Below is a listing. Quote from it, exactly, the lines from the one containing "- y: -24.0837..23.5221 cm" down to the one containing "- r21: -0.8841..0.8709", both ends included, and nothing else.

BEGIN

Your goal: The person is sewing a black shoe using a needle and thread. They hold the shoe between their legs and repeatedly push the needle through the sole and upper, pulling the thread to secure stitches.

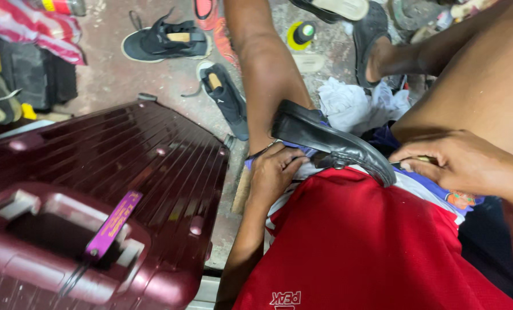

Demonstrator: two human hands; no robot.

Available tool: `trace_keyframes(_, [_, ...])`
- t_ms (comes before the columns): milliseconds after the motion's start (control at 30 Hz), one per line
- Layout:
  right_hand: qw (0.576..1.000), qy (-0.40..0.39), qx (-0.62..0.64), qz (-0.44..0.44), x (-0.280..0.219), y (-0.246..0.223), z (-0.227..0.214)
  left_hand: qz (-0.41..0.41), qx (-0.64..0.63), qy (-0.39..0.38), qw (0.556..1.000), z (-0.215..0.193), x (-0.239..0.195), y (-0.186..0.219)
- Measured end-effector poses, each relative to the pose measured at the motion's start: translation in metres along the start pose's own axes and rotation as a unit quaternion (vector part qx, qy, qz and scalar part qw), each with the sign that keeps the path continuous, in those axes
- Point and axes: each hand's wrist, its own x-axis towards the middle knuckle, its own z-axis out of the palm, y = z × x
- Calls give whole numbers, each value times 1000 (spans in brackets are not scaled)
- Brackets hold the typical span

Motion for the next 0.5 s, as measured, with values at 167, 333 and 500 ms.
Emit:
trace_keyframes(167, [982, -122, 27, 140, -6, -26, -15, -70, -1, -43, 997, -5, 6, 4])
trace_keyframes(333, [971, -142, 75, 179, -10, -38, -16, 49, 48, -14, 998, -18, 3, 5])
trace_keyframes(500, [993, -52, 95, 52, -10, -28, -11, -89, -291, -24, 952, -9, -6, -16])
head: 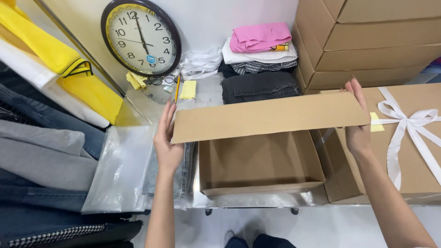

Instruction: The person ties a white ribbon around a cardboard box, then opens it to remove a plastic-wrapped pair of jeans. They place the jeans on a stack of folded clothes, close the box, and move it aside. The person then unpacks another pair of jeans from a plastic bag and places it on the stack.

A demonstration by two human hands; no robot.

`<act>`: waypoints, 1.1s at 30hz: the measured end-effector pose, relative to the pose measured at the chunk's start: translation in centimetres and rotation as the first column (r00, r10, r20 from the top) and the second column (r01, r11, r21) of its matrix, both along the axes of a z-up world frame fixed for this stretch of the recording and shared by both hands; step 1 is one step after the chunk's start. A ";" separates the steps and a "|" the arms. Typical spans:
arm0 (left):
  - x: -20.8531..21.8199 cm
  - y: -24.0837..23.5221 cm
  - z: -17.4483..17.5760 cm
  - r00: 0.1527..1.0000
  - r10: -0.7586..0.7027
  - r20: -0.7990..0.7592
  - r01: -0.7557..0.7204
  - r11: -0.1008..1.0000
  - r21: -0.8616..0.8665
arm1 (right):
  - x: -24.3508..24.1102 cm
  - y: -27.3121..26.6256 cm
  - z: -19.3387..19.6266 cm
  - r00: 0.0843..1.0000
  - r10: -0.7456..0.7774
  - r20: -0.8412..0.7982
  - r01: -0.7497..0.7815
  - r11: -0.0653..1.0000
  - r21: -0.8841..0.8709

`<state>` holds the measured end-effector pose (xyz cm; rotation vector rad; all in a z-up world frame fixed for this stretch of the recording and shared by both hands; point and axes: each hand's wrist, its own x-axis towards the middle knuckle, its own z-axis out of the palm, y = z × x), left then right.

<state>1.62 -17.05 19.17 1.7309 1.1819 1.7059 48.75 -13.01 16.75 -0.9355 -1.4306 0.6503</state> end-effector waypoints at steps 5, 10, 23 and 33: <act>-1.4 -3.6 -0.4 0.981 0.005 -0.193 -0.029 0.993 -0.117 | 1.3 -5.7 1.5 0.977 0.149 0.152 -0.157 0.986 0.045; -3.3 -5.7 -4.0 0.976 -0.016 -0.217 -0.039 0.968 -0.246 | 2.8 -9.6 -1.0 0.928 0.282 0.245 -0.225 0.946 -0.235; -4.3 -6.9 -17.4 0.987 0.013 -0.163 -0.134 0.640 -0.757 | 1.7 -15.6 -15.0 0.969 -0.041 -0.243 -0.168 0.610 -0.774; -3.8 -7.7 -21.5 0.986 0.095 -0.139 -0.169 0.566 -0.807 | 0.1 -17.1 -15.7 0.917 -0.257 -0.305 -0.185 0.403 -0.896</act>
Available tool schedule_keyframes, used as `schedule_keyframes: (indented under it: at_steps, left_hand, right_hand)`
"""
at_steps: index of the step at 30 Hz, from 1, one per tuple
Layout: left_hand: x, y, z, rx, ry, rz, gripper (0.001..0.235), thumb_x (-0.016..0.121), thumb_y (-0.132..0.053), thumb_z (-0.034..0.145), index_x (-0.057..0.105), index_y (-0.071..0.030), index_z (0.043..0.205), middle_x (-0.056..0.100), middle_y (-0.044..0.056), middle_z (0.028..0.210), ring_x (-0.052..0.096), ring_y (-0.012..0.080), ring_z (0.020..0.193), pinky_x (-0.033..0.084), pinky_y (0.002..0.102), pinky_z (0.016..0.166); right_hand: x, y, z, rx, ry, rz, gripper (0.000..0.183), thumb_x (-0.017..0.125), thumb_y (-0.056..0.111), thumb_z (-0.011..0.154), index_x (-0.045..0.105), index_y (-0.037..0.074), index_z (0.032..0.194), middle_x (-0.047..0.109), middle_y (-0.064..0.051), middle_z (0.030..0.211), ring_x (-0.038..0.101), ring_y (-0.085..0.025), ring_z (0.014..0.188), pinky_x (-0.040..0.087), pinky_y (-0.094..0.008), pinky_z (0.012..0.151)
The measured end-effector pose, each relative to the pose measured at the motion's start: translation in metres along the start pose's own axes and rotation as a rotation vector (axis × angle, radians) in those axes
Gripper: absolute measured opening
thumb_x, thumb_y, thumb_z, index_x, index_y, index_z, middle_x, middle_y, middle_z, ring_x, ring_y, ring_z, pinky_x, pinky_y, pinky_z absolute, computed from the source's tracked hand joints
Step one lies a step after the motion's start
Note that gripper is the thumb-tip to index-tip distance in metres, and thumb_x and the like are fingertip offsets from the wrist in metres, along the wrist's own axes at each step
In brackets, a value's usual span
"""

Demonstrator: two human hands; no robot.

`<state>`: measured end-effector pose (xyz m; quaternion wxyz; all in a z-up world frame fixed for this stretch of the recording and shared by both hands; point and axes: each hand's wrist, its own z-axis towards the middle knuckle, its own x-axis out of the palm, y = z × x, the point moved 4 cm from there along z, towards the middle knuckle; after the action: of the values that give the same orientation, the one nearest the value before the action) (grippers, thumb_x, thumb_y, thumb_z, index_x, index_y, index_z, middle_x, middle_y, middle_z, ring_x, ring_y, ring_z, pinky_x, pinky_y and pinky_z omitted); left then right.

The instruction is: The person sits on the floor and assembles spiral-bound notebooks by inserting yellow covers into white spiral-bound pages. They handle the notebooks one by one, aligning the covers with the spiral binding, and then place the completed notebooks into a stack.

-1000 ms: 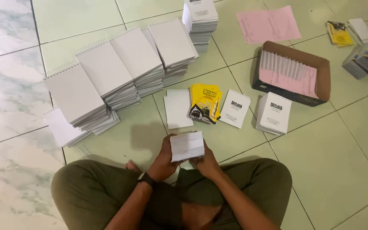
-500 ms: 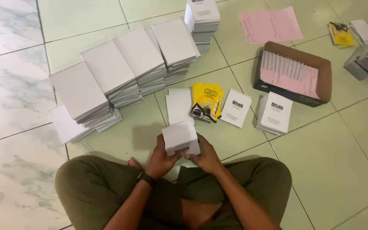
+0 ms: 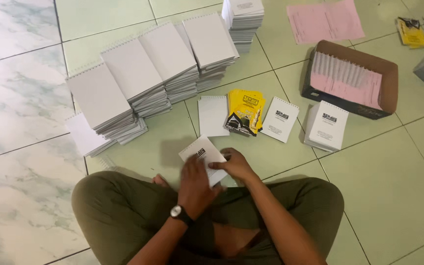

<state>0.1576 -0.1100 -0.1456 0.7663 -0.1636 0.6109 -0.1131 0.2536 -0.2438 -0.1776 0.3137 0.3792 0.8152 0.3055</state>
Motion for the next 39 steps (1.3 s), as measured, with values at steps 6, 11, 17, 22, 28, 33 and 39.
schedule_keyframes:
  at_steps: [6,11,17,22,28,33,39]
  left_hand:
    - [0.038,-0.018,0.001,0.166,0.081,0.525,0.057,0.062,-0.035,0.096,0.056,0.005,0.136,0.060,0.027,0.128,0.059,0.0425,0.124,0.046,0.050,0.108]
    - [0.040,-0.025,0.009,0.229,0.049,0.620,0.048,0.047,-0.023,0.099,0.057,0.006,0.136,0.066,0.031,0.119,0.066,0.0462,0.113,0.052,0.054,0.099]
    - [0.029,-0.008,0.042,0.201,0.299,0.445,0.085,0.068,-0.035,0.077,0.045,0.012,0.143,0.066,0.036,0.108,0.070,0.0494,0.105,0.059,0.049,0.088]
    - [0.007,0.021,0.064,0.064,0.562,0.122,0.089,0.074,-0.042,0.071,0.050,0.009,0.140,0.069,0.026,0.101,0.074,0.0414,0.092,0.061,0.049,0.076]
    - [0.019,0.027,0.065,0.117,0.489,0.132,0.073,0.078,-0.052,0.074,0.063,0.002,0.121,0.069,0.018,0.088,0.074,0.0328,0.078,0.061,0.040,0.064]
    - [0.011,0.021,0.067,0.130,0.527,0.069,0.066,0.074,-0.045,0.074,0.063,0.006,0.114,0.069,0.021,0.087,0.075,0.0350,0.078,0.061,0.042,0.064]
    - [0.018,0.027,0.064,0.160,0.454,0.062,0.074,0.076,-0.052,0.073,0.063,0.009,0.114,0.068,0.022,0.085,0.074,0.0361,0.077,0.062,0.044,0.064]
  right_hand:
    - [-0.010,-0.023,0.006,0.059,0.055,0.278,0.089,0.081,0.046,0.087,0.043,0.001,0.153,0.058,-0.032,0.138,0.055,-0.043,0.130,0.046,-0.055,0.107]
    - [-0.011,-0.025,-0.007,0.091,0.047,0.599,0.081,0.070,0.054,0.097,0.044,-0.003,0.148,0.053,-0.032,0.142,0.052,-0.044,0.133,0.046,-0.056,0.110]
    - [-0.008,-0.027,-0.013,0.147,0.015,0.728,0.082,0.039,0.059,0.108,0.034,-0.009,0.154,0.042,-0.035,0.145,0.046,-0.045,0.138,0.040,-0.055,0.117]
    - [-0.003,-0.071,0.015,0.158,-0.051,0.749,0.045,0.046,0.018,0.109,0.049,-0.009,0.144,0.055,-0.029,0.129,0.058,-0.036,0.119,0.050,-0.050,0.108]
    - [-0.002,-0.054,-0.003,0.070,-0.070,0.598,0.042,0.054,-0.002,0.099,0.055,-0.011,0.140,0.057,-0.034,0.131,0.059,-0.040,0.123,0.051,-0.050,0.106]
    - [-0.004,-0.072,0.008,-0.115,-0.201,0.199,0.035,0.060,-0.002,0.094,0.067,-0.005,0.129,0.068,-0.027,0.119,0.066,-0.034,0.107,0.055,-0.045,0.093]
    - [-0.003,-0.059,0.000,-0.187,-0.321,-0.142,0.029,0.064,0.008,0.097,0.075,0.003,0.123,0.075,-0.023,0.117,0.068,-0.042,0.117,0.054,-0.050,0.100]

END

## Solution to this exercise:
  - y: -24.0837..23.5221 cm
  - z: -17.4483..17.5760 cm
  - r00: 0.1527..1.0000
  - r10: -0.7586..0.7027
  - r20: -0.7990..0.7592
  - r01: -0.7557..0.7204
  - r11: -0.1008..1.0000
  - r21: -0.8616..0.8665
arm1 (right):
  - x: -24.3508..24.1102 cm
  - y: -27.3121..26.6256 cm
  - z: -19.3387..19.6266 cm
  - r00: 0.0843..1.0000
  - r10: -0.7456..0.7774
  - r20: -0.8412..0.7982
  - r01: -0.7497..0.7815
  - r11: -0.0653..1.0000
  - r21: -0.8841..0.8709

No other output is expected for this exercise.